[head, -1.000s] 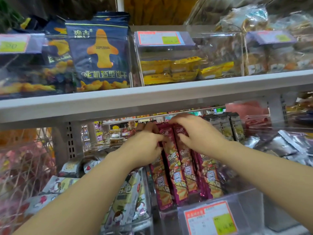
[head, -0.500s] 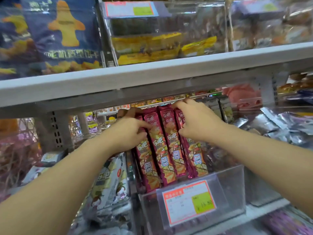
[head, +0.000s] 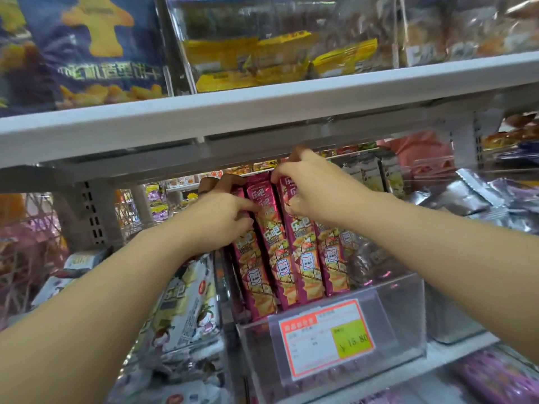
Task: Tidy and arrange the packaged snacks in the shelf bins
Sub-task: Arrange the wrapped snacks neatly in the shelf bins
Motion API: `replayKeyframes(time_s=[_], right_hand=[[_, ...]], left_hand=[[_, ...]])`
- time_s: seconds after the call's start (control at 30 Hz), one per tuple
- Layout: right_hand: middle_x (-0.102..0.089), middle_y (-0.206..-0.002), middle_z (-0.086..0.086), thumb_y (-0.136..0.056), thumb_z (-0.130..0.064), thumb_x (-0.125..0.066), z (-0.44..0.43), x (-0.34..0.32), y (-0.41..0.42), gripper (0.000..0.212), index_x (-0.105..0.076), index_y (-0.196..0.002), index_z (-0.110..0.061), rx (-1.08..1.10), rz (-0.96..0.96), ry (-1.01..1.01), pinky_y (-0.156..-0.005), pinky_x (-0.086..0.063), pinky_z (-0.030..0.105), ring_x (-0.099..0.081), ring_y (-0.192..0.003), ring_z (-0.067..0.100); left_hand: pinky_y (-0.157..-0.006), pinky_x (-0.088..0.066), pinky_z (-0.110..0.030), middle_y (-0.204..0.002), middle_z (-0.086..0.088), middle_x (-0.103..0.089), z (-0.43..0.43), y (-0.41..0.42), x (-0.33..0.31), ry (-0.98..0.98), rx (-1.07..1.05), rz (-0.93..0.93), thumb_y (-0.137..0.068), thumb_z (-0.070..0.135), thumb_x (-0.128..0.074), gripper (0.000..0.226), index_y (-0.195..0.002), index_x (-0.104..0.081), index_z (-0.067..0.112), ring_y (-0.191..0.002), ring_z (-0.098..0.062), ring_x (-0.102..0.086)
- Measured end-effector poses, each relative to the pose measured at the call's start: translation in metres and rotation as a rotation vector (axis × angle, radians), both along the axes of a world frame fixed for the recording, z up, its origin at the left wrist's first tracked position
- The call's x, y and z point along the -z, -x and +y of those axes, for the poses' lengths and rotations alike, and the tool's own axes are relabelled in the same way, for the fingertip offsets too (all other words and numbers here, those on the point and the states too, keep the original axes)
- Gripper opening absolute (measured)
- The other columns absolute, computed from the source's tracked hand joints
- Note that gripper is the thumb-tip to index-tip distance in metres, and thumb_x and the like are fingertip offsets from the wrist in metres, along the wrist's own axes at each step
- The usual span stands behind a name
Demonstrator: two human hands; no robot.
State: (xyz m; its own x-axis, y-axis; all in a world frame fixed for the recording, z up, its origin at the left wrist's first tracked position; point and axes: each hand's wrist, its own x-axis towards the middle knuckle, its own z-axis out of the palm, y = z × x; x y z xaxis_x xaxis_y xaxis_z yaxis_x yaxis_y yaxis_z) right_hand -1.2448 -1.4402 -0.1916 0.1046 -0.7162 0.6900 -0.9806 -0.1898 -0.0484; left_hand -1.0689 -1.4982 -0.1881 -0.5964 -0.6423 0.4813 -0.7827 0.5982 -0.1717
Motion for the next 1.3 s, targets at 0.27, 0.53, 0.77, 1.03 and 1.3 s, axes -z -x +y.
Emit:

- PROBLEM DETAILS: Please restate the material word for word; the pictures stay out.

- SOLUTION:
[head, -1.000s] 
[head, -0.500s] 
[head, +0.000s] 
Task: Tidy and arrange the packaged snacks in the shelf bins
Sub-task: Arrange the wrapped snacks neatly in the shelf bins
Motion API: `replayKeyframes(time_s=[_], right_hand=[[_, ...]], left_hand=[[_, ...]])`
- time_s: seconds after the call's start (control at 30 Hz), one per tuple
- Layout: right_hand: middle_x (-0.102..0.089), middle_y (-0.206..-0.002), middle_z (-0.086..0.086), thumb_y (-0.136..0.056), thumb_z (-0.130..0.064), thumb_x (-0.125..0.066), z (-0.44..0.43), x (-0.34..0.32), y (-0.41..0.42), gripper (0.000..0.212), index_x (-0.105..0.076), index_y (-0.196..0.002), index_z (-0.110..0.061), rx (-1.08..1.10), rz (-0.96..0.96), ry (-1.01..1.01), pinky_y (-0.156..-0.005), pinky_x (-0.086..0.063), pinky_z (-0.030..0.105), ring_x (-0.099..0.081), ring_y (-0.192..0.003), ring_z (-0.067..0.100); left_hand: pinky_y (-0.157..-0.006), pinky_x (-0.088..0.066), pinky_z (-0.110..0.030), middle_y (-0.204..0.002), middle_z (-0.086..0.088), middle_x (-0.103..0.089), z (-0.43..0.43), y (-0.41..0.42), x (-0.33..0.31), ry (-0.98..0.98), rx (-1.07..1.05), rz (-0.93..0.93), thumb_y (-0.137..0.068), thumb_z (-0.070..0.135), thumb_x (-0.128..0.074), gripper (0.000..0.226), index_y (-0.195..0.002), index_x (-0.104..0.081), index_z (-0.067..0.112), ring_y (-0.191..0.002), ring_z (-0.098..0.062), ring_x (-0.102..0.086)
- Measured end-effector poses, each relative to the pose measured at the call's start: translation in metres and rotation as a rotation vector (axis × angle, radians), both along the axes of a world frame fixed for the recording, z up, its origin at the left wrist's first tracked position
- The call's x, y and z point along the -z, -x and +y of those axes, for the poses' lengths and rotations alike, and the tool's own axes are relabelled in the same way, for the fingertip offsets too (all other words and numbers here, those on the point and the states too, keep the original axes)
- Gripper opening absolute (measured)
- The other columns absolute, computed from the source's tracked hand joints
- Note that gripper is the thumb-tip to index-tip distance in metres, and thumb_x and the like are fingertip offsets from the wrist in metres, along the wrist's own axes at each step
- The usual span stands behind a name
Demonstrator: two human hands; no robot.
State: (xyz m; its own x-axis, y-axis; all in a world frame fixed for the recording, z up, its origin at the left wrist's first tracked position; point and axes: each hand's wrist, its own x-axis towards the middle knuckle, its own z-axis out of the palm, y = z × x; x y z xaxis_x xaxis_y xaxis_z yaxis_x yaxis_y yaxis_z) right_hand -1.2448 -1.4402 -0.1916 0.1046 -0.7162 0.6900 -0.9806 -0.1898 -0.0484; left_hand -1.0689 -1.4982 -0.1881 -0.5964 -0.6423 0.4813 -0.7827 0.5982 -0.1717
Motion for the next 1.3 s, targets at 0.27, 0.53, 0.77, 1.03 and 1.3 s, axes -z -x +y.
Emit:

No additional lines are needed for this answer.